__Task to carry out__:
Retype the whole of the data exactly.

· · · · · · ·

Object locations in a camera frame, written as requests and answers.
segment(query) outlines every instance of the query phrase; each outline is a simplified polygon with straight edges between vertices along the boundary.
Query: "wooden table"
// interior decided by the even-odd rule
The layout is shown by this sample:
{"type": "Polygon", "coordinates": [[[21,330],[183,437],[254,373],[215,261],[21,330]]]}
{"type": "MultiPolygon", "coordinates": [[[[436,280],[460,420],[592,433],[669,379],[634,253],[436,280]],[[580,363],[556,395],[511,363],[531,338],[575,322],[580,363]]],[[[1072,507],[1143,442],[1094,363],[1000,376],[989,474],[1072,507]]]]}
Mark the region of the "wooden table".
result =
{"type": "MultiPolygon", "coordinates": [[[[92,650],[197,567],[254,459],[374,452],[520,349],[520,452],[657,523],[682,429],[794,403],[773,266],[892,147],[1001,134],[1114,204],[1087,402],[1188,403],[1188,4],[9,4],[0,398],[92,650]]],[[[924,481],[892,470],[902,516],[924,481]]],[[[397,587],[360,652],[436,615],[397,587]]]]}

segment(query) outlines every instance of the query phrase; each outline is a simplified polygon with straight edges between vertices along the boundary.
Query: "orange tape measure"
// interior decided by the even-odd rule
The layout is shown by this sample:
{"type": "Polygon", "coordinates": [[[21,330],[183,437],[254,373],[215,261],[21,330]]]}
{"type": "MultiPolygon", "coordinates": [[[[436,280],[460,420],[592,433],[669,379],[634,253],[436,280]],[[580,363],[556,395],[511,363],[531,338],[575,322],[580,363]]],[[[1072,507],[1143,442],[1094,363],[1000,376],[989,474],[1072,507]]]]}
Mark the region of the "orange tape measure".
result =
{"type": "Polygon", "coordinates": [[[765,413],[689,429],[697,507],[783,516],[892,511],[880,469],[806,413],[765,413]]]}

· · · · · · ·

__Task response__:
Object locations in a camera frame, written as requests and answers.
segment(query) outlines every instance of the query phrase; each outline is a simplified polygon with straight edges between vertices along the boundary.
Query: "wooden table"
// interior decided by the even-odd rule
The layout is shown by this sample:
{"type": "Polygon", "coordinates": [[[21,330],[183,437],[254,373],[215,261],[21,330]]]}
{"type": "MultiPolygon", "coordinates": [[[[436,280],[460,420],[592,433],[669,379],[634,253],[436,280]],[[580,363],[556,395],[511,363],[531,338],[575,322],[580,363]]],[[[1072,507],[1143,442],[1094,363],[1000,376],[989,474],[1072,507]]]]}
Mark the region of the "wooden table".
result =
{"type": "MultiPolygon", "coordinates": [[[[92,650],[197,567],[254,459],[374,452],[520,349],[520,452],[657,523],[682,429],[794,403],[773,266],[892,147],[1001,134],[1114,204],[1087,402],[1188,403],[1188,4],[9,4],[0,398],[92,650]]],[[[924,481],[892,470],[902,516],[924,481]]],[[[397,587],[360,652],[436,615],[397,587]]]]}

segment(query) outlines every instance of the query phrase; each outline is a simplified polygon with straight edges between vertices along the boundary.
Query: "orange tape measure"
// interior decided by the even-odd rule
The layout is shown by this sample:
{"type": "Polygon", "coordinates": [[[21,330],[183,437],[254,373],[215,261],[21,330]]]}
{"type": "MultiPolygon", "coordinates": [[[[436,280],[460,420],[592,433],[669,379],[634,253],[436,280]],[[580,363],[556,395],[511,363],[531,338],[575,322],[580,363]]],[[[1072,507],[1143,442],[1094,363],[1000,376],[989,474],[1072,507]]]]}
Mark the region of the "orange tape measure".
result =
{"type": "Polygon", "coordinates": [[[765,413],[689,429],[697,507],[783,516],[892,511],[880,469],[806,413],[765,413]]]}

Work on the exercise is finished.